朝の7時に〇公園の駐車場で待っています。』
凛子は宇宙に会って、最後に素直な気持ちを伝えようと思った。
翌朝、凛子は久しぶりに、宇宙と会い伝えたい気持ちを話した。
宇宙は凛子に『短い間だったけど、色々ありがとうね。』
と言ってくれわだかまりが静められた。
凛子に宇宙がポケットから『僕がずっと使っていた
ものさしをあげるね』と
最後の贈り物としてくれた。
その後、職場に二人は別々に向かった。
凛子は運転をしながら宇宙とのここまでの思い出の数々を
思い返していた。
そして宇宙は周りの人に見送られながら職場を去って
行ったのだった。
凛子は、宇宙が退職したら、もっと寂しい日々を、送るかと思っていたのだが、仕事も忙しい事も良かったのか、思ったほどの喪失感はなかった。
だけどきれいな青空を見るたんび、宇宙は元気にしているのかな?と一日に何回も、宇宙に心の中で、問いかけることはあった。

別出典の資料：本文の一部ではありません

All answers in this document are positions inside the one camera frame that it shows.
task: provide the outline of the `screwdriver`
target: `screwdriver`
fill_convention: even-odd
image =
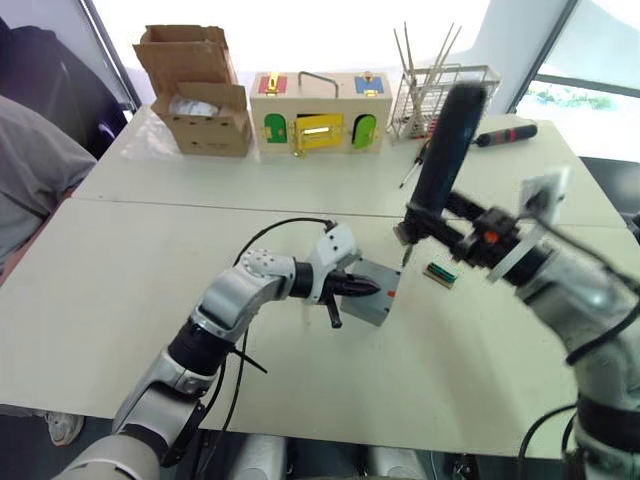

もう宇宙と会う事もないんだろうなぁ…。ってひとり瞑想をしていると…。
隣で福田君が休憩室で誰かと電話で話をしている。
『あーはい。ちょっと待ってくださいね。』
福田君がいきなり
『凛子さん、石田さんが電話をかわって欲しいって言ってます。』
凛子:
えっ?石田さん?
これ現実なの?って思いながら凛子は電話に出た。
凛子:
『もしもし…山川です。石田さんお久しぶりです。お元気にされていましたか?』と
一般的な挨拶言葉をかけた。
宇宙は
そんな凛子の敬語を聞いて懐かしく思った。
宇宙:
『凛ちゃん、お久しぶりです。お忙しい所すみません。はい、介護の資格取得に向けて頑張っています。』
凛子は心の中では、わぁ~宇宙からだぁ~と、嬉しかったのだが、さすがに隣には会社の人もいるので、業務言葉で返答をしたのだった。
凛子:
『そうなんですね。頑張って、介護の資格を取得されて
下さいね。』と言うと休憩終わりのチャイムが鳴ったので、
『石田さん、休憩が終わったので失礼します。』
と言って凛子は電話を切った。
宇宙は何日も前から、凛ちゃんと話したくて、たまらなかったのだ。
なにか方法はないものか?
ずっと考えていたのだ。
そうだ!
後輩の福田君が居たと思い出したので、福田君にかけて
凛ちゃんと話すきっかけをもらって、自分の事を思い出してもらおうと思ったのだ。
凛ちゃんはこの電話をどう思っただろうか?
この時の宇宙には話してない間に、大変な状況が凛子の身に起きている事すら知らないのだった。